The U.S. Postal Service authorized photostamps.com as a vendor to sell its customized postage. Users must create a username and password and agree to a lengthy list of demands to use the site. Copywrited images cannot be printed, as well as images of celebrities, politicians, criminals, and otherwise newsworthy individuals. Anything otherwise scandalous cannot be printed.

The company will be on the lookout for such images after a little breach last year. The U.S. Postal Service authorized photostamps.com to run a pilot test in 2004. It lasted only seven weeks, due in part to a few unauthorized images that made it through the screening process. The Smoking Gun, a web site owned by Courtroom Television Network, tried the system last fall and printed several sheets of Unabomber Ted Kaczynski and Monica Lewinski’s famous blue dress.

Despite this, the Postal Service is willing to try, try again. Photostamps.com has been authorized to sell its customized postage until May 2006 for personal use only.
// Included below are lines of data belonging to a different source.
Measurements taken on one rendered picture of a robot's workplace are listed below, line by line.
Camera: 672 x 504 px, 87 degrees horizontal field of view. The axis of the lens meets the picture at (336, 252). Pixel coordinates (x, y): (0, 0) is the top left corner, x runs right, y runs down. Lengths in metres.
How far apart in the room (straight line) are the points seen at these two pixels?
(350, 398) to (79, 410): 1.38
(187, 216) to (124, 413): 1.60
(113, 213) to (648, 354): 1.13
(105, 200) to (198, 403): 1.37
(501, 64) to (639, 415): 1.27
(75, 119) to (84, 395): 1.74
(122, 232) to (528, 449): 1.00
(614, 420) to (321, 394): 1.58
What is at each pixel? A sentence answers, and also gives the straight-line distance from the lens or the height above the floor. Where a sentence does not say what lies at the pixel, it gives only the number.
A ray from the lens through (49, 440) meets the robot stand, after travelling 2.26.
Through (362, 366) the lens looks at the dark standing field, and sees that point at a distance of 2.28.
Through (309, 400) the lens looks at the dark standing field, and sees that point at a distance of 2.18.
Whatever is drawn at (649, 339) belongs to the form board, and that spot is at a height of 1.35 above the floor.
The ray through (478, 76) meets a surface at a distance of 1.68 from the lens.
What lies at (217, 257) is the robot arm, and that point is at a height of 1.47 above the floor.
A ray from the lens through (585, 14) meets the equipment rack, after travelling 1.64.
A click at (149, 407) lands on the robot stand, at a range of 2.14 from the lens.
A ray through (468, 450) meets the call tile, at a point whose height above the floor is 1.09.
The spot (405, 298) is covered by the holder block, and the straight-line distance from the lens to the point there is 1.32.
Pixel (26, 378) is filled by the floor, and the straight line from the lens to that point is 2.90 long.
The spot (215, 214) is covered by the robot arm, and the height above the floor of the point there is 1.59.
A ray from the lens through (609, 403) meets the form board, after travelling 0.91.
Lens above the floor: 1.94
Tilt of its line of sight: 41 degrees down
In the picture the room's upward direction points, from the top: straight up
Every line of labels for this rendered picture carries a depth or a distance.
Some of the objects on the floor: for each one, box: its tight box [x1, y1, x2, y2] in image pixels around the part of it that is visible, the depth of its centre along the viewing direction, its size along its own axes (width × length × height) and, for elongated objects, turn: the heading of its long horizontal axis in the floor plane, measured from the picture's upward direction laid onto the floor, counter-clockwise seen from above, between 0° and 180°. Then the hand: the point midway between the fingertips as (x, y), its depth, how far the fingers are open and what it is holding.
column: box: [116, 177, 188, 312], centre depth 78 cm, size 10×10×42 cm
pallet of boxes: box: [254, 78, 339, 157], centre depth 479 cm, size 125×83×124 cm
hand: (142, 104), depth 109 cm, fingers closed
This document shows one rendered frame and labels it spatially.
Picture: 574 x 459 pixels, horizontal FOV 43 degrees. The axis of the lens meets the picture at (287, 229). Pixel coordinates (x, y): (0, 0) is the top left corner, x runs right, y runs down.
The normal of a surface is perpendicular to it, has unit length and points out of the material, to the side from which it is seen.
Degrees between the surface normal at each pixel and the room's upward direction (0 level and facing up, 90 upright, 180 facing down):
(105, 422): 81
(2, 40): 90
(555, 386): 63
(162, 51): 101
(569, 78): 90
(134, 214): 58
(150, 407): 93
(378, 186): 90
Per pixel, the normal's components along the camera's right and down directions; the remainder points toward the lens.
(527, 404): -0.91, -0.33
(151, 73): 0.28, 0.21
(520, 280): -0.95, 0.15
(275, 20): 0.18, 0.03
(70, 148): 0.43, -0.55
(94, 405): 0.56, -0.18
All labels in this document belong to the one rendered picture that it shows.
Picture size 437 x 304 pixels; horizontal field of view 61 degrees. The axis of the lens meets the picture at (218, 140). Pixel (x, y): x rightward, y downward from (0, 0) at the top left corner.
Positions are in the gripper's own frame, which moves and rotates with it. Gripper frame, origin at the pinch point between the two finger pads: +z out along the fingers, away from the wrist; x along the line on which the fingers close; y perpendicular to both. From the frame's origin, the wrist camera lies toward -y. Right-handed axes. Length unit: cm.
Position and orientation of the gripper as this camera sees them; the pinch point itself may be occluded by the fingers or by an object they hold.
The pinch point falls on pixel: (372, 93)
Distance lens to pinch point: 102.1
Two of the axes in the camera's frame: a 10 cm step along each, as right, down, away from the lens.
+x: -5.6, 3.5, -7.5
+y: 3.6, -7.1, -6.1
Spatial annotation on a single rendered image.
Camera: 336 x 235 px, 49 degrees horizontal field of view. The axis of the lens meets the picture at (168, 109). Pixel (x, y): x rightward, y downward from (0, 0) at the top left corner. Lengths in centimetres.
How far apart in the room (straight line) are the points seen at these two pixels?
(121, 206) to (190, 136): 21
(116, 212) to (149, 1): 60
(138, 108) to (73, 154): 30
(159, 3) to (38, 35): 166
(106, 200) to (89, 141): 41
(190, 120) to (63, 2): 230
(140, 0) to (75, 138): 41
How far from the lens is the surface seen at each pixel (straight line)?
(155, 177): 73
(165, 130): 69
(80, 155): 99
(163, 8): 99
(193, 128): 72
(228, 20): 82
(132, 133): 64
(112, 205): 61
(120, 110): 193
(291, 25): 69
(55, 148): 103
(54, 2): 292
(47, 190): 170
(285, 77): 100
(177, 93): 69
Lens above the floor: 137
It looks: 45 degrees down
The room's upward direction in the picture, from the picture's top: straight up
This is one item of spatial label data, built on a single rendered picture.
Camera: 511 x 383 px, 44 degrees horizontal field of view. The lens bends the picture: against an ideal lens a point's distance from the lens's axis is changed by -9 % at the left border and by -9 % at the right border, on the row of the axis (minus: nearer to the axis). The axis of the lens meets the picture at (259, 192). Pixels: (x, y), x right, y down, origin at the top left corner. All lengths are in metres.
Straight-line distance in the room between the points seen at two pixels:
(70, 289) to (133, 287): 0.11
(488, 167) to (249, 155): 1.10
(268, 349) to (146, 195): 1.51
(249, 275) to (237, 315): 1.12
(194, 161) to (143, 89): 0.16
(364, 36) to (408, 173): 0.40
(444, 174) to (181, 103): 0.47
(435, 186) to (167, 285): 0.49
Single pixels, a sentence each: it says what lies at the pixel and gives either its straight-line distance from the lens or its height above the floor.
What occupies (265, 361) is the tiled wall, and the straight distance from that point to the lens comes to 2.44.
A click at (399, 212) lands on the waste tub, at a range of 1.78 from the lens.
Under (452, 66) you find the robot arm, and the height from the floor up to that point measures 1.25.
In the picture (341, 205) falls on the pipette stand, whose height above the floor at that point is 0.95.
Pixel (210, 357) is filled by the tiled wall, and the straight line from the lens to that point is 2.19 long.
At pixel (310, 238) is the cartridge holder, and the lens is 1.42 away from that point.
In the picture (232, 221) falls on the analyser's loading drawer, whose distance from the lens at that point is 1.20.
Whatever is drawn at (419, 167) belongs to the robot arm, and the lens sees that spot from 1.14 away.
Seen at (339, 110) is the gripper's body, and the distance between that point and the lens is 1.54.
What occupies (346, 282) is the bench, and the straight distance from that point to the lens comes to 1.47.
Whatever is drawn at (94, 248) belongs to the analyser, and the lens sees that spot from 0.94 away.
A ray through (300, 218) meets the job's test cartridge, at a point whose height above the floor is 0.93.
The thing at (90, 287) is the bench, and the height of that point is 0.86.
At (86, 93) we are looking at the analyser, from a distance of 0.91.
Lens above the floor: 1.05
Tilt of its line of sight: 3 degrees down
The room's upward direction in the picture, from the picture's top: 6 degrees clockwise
The web site sells a sheet of ten 37-cent stamps for $16.99, rather than the standard rate of $7.40 at the post office. The stamps are printed with the customer’s image and a secure bar code that allows the mail to be processed. The personalized postage is one way the postal service is looking to get customers excited about sending mail.

"We’re combining the trust people have in the Postal Service with the technology and efficiencies of the private sector to bring customized postage to our customers," said Nicholas Barranca, Vice President of Product Development. "Customized postage allows us to make mail more valuable and more meaningful to people."